In order to efficiently perform the validation, it will be tied closely to the existing reading code.

Existing Schema Definitions

Note we are defining our schemas as yml instead of json

Additional Schema Changes

The existing schemas focus on type information. They will be extended to start including specific limits:

  • limit number of items in lists to some reasonable number
  • limit string lengths to some reasonable number

Opting out of validation

Since validation is not backward compatible, we'll add the ability to opt-out of validation by adding a pipeline option: validation: false, to avoid disruption of existing pipelines e.g.

wf.start(agent_label: "Linux", validation: false)

Implementation

Schema validation

We'll use the json-schema library to perform validation. Our files and schemas will need to be converted to JSON as part of validation. This conversion is straightforward, but it provides another source of error -- for example if the input is not valid YAML to start with, we'll have more basic structural errors to report instead of schema validation errors.

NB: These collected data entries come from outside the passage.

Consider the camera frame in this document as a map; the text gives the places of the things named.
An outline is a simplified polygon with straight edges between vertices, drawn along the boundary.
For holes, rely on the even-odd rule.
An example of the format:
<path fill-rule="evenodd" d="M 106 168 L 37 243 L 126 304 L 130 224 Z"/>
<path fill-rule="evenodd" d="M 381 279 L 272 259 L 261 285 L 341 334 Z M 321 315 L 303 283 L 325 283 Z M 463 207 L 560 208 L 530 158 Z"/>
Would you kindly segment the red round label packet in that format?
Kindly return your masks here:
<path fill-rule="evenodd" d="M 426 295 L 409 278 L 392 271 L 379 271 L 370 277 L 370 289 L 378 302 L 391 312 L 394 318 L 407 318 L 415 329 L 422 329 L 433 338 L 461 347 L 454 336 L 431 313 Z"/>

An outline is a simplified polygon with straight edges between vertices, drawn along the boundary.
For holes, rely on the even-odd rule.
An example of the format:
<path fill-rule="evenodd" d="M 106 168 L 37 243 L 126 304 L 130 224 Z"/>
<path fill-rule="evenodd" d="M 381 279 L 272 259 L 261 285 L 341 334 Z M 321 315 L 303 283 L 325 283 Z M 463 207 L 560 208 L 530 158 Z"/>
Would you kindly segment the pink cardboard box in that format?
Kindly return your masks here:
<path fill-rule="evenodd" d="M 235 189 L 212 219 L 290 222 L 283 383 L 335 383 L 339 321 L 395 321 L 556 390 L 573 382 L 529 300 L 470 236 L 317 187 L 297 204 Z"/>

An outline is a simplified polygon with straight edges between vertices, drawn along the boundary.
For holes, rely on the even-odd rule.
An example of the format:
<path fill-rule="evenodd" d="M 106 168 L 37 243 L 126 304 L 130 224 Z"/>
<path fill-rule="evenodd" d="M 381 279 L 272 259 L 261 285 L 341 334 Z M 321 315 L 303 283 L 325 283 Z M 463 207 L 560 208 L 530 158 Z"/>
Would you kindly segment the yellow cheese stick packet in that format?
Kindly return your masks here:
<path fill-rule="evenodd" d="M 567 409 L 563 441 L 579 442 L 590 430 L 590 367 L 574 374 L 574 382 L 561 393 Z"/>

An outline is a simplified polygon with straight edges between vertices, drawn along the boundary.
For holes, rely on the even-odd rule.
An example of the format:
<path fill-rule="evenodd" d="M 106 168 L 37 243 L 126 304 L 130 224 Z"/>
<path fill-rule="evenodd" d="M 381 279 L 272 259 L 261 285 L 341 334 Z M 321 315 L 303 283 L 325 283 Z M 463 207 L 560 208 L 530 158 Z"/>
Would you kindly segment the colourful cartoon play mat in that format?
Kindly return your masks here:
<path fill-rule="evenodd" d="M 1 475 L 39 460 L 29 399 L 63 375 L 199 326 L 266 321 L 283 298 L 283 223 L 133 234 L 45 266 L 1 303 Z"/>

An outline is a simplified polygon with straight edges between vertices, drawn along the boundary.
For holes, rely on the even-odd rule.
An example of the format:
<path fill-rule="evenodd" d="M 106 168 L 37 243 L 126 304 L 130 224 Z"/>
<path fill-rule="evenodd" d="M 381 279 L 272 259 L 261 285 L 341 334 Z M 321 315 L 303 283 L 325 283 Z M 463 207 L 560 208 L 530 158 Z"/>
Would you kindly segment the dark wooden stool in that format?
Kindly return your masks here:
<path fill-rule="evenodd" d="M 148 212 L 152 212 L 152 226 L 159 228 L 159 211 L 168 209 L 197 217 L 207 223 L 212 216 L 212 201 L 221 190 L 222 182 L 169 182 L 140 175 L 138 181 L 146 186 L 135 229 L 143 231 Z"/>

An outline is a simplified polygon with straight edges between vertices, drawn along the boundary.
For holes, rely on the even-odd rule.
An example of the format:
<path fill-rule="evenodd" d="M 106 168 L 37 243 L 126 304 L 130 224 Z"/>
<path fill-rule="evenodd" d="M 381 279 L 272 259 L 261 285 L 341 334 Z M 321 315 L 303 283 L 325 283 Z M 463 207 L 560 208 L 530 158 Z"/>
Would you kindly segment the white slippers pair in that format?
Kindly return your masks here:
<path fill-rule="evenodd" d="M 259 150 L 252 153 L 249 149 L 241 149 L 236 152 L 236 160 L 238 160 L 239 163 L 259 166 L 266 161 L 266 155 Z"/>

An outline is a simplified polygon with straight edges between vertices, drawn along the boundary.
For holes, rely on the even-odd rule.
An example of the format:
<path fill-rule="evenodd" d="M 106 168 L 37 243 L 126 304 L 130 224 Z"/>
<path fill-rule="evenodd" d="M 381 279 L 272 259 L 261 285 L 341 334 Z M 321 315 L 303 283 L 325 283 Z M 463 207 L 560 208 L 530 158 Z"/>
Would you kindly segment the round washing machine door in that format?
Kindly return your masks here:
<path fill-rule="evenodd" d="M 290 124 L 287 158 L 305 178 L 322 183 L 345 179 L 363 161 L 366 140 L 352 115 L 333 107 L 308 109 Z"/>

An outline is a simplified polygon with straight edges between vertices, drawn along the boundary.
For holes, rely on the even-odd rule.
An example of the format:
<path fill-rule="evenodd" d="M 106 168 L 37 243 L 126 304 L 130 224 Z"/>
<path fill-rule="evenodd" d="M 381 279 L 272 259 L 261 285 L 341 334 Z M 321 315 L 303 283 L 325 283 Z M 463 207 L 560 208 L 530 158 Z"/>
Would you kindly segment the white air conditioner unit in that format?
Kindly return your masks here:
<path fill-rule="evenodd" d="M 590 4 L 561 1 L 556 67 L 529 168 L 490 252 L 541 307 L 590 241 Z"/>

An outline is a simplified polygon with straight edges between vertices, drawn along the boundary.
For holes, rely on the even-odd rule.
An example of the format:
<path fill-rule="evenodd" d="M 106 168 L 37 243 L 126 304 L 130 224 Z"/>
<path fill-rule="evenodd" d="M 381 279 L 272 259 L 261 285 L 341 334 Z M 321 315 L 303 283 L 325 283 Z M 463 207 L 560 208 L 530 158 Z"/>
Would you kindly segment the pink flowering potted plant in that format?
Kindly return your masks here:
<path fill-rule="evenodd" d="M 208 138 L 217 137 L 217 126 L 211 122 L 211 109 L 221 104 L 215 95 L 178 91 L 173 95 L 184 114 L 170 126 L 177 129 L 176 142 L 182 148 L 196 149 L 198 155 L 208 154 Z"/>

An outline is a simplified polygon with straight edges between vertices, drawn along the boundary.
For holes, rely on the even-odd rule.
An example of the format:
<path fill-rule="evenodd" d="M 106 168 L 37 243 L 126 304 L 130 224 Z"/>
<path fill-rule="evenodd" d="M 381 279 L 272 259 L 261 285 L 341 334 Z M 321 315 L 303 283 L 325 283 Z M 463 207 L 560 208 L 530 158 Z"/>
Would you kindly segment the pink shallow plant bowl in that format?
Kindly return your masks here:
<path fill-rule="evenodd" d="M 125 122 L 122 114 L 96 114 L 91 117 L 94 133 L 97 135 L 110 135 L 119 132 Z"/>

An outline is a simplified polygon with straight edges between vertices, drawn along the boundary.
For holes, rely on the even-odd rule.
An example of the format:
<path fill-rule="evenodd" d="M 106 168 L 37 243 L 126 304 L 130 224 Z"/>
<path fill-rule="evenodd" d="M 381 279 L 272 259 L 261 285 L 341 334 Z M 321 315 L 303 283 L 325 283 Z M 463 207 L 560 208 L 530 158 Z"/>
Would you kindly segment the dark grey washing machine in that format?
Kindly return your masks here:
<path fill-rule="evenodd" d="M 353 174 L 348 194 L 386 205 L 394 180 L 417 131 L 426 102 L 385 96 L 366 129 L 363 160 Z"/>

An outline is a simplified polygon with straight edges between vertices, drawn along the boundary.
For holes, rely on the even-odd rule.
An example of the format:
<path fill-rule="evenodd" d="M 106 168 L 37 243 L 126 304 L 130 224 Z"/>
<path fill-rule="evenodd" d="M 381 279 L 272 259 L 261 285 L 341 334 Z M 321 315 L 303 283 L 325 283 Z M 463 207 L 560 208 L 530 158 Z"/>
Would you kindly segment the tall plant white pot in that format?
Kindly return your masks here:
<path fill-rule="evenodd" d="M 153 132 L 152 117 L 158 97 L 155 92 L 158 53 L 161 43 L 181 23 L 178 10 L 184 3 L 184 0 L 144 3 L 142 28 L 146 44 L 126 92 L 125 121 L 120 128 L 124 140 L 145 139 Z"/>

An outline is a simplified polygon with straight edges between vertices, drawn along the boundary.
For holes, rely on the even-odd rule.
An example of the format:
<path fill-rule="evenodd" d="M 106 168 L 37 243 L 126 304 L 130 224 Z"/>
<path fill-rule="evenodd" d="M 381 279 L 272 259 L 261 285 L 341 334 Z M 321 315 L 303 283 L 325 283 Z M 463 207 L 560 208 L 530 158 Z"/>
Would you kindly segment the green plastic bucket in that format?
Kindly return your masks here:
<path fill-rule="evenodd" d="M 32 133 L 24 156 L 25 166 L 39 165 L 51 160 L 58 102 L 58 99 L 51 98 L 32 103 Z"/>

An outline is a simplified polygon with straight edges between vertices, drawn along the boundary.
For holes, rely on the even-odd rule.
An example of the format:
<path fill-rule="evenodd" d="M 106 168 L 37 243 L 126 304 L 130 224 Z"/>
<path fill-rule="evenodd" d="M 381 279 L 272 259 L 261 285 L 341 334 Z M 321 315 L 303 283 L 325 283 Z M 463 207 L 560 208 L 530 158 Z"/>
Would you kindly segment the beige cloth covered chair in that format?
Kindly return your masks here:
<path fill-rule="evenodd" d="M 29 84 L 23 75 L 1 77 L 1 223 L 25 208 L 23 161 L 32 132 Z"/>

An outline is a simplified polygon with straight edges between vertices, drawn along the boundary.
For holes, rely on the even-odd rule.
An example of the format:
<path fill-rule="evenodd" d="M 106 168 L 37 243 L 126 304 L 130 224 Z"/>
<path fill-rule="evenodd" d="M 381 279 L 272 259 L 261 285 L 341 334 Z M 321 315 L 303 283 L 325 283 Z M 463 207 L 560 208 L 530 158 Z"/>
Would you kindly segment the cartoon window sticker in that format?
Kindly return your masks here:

The core validation methods will have to be marked @com.cloudbees.groovy.cps.NonCPS, as the json-schema library classes are not Serializable.

Schema location

Our existing schemas are part of the poet-pipeline repository, under src/resources, so they can quickly be retrieved at runtime using libraryResource.

They will still be referenced/linked or even download and included as part of the Wiki.

Alternatives Considered

Validation as a Container

We had considered performing the validation externally as a container.

Because the full file retrieval is somewhat complicated with includes, it's difficult to perform validation without also understanding how to retrieve and merge the remote files.

We had considered moving the file retrieval and merging into this proposed validation container. This is still complicated due to credential handling. Only the pipeline knows how to retrieve and provide credentials from jenkins. We don't know ahead of time what credentials are required -- as new includes are downloaded and processed, we may see that we need new credentials to proceed.

Still, it would be possible to retrieve this separation if we used an iterative approach --

  • The pipeline hands off the initial pipeline.yml to the validation container with any initial credentials
  • The validation container performs as much downloading, merging, and validation as it can with its given credentials.
    • If it gets stuck, it provides a "partial" result, which includes the current state and additional credentials needed
    • The pipeline sees the file is not complete, and runs the validation container again providing its current state and additional credentials
    • we loop until the final file is complete

This seemed like a somewhat complex mechanism, and it's not possible to know ahead of time how many iterative runs will be required.

It's possible we may want to revisit this in the future, but we felt it was best to use a simpler, in-line approach for structural validation.